*** DATASET CONTENT ***
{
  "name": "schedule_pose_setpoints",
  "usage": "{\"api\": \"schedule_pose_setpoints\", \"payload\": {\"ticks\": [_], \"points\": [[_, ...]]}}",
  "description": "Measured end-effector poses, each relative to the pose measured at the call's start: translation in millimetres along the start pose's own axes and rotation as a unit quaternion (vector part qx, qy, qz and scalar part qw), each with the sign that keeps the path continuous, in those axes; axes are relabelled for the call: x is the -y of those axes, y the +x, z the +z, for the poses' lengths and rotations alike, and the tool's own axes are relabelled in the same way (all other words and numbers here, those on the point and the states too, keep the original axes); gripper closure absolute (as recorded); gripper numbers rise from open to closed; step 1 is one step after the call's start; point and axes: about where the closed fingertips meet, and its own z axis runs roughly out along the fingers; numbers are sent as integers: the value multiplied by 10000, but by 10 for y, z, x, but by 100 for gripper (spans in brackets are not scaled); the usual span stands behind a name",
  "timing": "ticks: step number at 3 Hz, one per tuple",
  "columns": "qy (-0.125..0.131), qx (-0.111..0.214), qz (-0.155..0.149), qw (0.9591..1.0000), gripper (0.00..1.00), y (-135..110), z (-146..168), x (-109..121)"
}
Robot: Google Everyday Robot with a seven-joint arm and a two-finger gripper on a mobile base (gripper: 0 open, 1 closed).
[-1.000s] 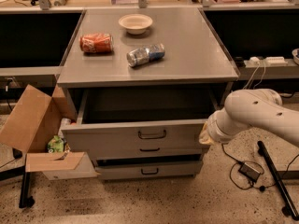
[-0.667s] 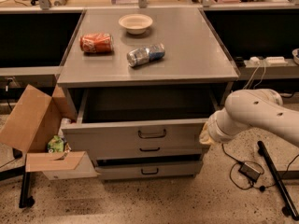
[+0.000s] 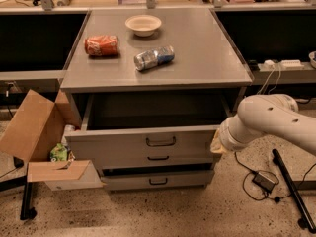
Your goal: Close top drawer
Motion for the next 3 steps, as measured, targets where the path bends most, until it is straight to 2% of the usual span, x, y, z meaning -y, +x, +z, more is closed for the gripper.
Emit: {"api": "schedule_pose_setpoints", "payload": {"ticks": [1, 2, 3], "points": [[0, 0, 0, 10000, 11, 0, 0, 0], [-1, 0, 0, 10000, 0, 0, 1, -1], [-1, 0, 0, 10000, 0, 0, 1, -1]]}}
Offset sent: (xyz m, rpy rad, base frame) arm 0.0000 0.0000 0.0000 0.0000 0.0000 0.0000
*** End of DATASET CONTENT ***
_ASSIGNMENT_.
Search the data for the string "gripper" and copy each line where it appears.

_SOLUTION FOR THIS PROBLEM_.
  "description": "Measured end-effector poses, each relative to the pose measured at the call's start: translation in millimetres along the start pose's own axes and rotation as a unit quaternion (vector part qx, qy, qz and scalar part qw), each with the sign that keeps the path continuous, in those axes; axes are relabelled for the call: x is the -y of those axes, y the +x, z the +z, for the poses' lengths and rotations alike, and the tool's own axes are relabelled in the same way (all other words and numbers here, those on the point and the states too, keep the original axes); gripper closure absolute (as recorded); gripper numbers rise from open to closed; step 1 is one step after the call's start; point and axes: about where the closed fingertips meet, and its own z axis runs roughly out along the fingers; numbers are sent as integers: the value multiplied by 10000, but by 10 for y, z, x, but by 100 for gripper (spans in brackets are not scaled); the usual span stands behind a name",
  "columns": "qy (-0.125..0.131), qx (-0.111..0.214), qz (-0.155..0.149), qw (0.9591..1.0000), gripper (0.00..1.00), y (-135..110), z (-146..168), x (-109..121)"
Robot: Google Everyday Robot with a seven-joint arm and a two-finger gripper on a mobile base (gripper: 0 open, 1 closed).
Motion for the next 3 steps, as measured, targets where the path bends most, until it is straight to 2% of the usual span, x, y, z meaning -y, +x, +z, more is closed for the gripper.

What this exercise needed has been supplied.